Kalam dari Imam Ibnu Athaillah tersebut dimaksudkan agar setiap hamba senang dan menikmati proses (ikhtiar dan do’a), sehingga mampu mendapatkan ketenangan atas apapun hasil yang akan diterimanya, karena ia telah menyerahkan segala keputusan perkaranya kepadA Allah Ta’ala, Yang Maha Mengetahui.
Ternyata, model praktis filsafat stoikisme ala Yunani Kuno itu, juga ada dan bisa diterapkan dalam konteks keislaman. Kaum Stoa punya cara pengendalian pikiran dalam menghadapi dinamika kehidupan, Islam pun mengajarkan tawakal kepada Allah ta’ala setelah melakukan ikhtiar dan do’a.
Terakhir, saya berikan cara dalam memperoleh ketenangan dan kebahagiaan ala Ki Ageng Suryomentaram. Ia menawarkan rumus yang disebut dengan 6S, yaitu (dalam bahasa Jawa) Sakbutuhe, Sakperlune, Sakcukupe, Sakbenere, Sakmesthine, Sakpenake. Sakbutuhe: Sebenarnya kebutuhanmu itu berapa banyak? Misalnya dari segi finansial. Saat kita mendapatkan rezeki, baik itu dari gaji pekerjaan ataupun pemberian orang yang tak terduga, ambillah sesuai kadar cukup kita, nah, selebihnya mungkin bisa kita berikan kepada yang lebih membutuhkan seperti dengan bersedekah. Sakperlune: Apa yang benar-benar menjadi kebutuhanmu dalam hidup (skala prioritas)? Sakcukupe: Mengambil atau menggunakan sesuatu tidak kurang dan tidak lebih. Sakbenere: sesuai dan relevan dengan hidup kita. Sakmesthine: sesuatu yang sesuai dengan kepatutan atau keharusannya. Terakhir, Sakpenake: Apa yang membuat kita nyaman?

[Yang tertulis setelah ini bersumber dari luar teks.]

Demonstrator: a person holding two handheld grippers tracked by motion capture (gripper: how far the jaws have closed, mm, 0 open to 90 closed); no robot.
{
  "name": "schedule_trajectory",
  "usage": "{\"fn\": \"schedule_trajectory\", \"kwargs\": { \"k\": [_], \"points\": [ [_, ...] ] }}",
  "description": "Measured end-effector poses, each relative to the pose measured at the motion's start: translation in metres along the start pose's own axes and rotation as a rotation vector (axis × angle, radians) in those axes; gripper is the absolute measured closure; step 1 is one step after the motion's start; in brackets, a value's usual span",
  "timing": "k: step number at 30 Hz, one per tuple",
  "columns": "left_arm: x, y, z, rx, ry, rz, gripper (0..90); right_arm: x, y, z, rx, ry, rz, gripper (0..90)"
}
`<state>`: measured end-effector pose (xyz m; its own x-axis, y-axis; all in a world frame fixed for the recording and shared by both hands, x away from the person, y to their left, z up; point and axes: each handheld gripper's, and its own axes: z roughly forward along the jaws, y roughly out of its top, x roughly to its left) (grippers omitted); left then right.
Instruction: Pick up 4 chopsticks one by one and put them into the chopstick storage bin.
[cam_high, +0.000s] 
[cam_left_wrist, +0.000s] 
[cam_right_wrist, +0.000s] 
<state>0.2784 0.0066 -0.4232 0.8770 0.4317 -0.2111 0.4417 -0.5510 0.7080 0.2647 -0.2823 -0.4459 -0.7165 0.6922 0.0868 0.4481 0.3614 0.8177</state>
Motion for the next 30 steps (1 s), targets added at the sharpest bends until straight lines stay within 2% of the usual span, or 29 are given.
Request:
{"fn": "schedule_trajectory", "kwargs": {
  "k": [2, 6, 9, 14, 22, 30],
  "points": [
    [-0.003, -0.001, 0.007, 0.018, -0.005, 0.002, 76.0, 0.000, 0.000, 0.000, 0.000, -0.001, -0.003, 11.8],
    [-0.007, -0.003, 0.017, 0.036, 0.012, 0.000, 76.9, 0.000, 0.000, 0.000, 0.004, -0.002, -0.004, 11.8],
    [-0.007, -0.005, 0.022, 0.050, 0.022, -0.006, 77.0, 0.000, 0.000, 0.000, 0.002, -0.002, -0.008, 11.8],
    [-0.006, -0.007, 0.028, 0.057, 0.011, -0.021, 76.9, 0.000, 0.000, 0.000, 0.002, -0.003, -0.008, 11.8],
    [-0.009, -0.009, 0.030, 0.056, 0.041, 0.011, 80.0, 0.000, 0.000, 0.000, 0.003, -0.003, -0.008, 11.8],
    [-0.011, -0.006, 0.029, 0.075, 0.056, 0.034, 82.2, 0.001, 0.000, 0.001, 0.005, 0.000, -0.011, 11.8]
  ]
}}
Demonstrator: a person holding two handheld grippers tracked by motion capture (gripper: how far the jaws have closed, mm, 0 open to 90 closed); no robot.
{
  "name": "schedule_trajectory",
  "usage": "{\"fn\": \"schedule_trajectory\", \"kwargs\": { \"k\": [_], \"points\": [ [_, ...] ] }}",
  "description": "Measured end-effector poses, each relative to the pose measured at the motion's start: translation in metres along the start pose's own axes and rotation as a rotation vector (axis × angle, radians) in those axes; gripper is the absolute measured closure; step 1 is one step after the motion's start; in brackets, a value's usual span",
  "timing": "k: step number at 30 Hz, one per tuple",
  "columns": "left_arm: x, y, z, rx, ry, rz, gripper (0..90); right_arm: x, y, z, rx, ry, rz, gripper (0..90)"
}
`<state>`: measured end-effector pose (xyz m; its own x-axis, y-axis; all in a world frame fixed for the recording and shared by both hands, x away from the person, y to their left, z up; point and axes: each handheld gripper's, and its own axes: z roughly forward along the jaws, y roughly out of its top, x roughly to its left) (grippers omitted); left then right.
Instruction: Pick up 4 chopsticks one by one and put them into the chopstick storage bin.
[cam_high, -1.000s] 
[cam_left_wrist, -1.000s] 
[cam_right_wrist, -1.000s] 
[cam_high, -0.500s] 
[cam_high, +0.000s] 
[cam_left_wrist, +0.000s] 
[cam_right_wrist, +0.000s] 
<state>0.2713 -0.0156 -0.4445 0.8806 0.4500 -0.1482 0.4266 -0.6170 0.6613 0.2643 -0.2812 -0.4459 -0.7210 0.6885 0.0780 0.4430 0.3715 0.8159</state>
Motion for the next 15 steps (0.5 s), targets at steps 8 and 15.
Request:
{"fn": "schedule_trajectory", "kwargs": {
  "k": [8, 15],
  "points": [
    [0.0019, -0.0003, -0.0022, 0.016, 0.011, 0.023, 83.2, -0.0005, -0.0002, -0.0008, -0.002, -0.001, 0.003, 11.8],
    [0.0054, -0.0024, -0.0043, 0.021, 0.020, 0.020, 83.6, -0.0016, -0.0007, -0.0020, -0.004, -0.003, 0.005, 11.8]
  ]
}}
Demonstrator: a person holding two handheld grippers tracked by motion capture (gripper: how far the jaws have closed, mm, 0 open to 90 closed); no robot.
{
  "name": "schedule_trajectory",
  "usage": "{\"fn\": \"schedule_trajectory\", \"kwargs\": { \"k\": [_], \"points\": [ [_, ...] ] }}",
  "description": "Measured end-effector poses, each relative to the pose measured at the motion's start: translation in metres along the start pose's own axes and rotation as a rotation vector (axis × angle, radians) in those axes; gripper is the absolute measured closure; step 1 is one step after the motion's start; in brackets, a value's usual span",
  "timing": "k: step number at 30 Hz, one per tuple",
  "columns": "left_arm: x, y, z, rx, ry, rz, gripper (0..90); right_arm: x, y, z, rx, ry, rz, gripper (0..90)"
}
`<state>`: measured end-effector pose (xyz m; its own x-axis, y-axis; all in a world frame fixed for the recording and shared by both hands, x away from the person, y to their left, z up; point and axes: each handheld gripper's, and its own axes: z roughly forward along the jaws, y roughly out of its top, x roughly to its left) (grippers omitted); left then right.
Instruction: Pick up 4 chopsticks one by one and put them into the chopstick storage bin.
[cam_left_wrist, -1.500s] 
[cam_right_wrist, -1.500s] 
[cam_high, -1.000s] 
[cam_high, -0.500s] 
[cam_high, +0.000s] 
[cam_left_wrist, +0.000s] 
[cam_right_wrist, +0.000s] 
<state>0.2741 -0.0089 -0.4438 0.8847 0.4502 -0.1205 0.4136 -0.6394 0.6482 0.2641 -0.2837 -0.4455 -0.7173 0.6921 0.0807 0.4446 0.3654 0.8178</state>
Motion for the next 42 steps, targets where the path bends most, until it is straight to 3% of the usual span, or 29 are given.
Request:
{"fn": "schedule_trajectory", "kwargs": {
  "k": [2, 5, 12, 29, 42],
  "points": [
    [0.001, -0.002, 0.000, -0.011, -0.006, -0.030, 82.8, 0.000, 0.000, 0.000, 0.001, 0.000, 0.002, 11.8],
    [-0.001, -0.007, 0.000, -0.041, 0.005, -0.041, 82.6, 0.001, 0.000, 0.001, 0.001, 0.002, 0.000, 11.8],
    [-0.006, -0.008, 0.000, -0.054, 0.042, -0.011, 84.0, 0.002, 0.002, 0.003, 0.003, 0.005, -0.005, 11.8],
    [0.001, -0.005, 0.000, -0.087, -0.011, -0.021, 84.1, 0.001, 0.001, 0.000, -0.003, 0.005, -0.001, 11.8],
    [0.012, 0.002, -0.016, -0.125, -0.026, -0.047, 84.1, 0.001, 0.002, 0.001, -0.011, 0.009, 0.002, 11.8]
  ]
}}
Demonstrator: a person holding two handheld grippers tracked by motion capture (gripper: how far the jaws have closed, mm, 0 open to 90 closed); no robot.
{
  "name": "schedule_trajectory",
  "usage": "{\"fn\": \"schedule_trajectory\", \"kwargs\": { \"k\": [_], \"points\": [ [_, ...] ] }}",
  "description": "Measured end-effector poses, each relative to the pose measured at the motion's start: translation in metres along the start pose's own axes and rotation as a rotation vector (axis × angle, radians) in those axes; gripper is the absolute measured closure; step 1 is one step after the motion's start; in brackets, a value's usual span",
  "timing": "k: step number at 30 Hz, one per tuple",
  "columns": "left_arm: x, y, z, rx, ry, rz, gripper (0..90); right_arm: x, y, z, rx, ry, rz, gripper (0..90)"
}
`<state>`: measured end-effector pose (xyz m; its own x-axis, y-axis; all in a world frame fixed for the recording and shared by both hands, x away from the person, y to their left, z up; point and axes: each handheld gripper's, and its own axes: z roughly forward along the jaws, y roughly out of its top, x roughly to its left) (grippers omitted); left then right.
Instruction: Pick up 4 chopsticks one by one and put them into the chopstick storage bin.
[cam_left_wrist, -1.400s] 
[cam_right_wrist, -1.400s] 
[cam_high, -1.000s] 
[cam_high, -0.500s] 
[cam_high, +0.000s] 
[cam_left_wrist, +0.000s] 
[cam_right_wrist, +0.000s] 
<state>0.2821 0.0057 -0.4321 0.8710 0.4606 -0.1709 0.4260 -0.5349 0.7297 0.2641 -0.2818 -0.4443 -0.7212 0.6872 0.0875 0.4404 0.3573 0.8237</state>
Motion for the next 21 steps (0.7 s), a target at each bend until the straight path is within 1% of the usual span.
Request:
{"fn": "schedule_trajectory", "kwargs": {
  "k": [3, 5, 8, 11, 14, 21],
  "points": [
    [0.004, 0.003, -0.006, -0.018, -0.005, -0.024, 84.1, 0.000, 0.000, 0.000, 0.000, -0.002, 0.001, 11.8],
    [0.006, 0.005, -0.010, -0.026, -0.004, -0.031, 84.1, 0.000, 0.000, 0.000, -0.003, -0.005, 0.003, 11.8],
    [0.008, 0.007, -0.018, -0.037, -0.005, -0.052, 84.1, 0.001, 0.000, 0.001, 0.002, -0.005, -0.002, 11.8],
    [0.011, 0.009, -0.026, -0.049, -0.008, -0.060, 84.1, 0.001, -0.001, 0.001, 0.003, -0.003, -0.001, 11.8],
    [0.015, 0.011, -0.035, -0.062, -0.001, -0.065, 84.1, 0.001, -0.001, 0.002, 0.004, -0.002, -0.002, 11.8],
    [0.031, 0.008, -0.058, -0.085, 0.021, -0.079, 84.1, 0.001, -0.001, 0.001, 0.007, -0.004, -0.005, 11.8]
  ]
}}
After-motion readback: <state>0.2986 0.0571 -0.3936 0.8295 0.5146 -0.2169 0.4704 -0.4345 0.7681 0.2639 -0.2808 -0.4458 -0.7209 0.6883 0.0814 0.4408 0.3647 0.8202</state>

Rumus tersebut bisa kita pakai, sama halnya ketika kita sedang belajar filsafat, sebut saja kajian filsafat Islam. Kita bakal menemukan, bahkan pasti akan mendapati pembahasan rumit dan jelimet. Kalau tidak paham detail-detailnya, ambil saja substansi atau simpulan saja, toh kalau dijelaskan panjang lebar pun susah untuk ditangkap (butuh proses yang lama). Maka, kita perlu takar segala sesuatu yang kita hadapi sesuai dengan kemampuan dan metode penyelesaian ala kita, sehingga tidak menyebabkan terjadinya kebingungan dan pikiran yang ruwet.
Kembali, saya tekankan bahwa konsep-konsep ini saya sampaikan bukan hanya sekadar dalam problematika mahasiswa saja, tapi lebih daripada itu. Melalui uraian ini, saya ingin mengajak pembaca untuk selalu merefleksikan diri (dalam Islam disebut Muhasabah) terhadap pengalaman serupa yang mungkin pernah dialami sebelumnya dan bersiap dengan yang akan dihadapi kedepannya. Kecemasan, kekhawatiran, dan kegelisahan terhadap problem yang menimpa kita, bukanlah sesuatu yang menyenangkan, malah membuat pikiran semakin kacau.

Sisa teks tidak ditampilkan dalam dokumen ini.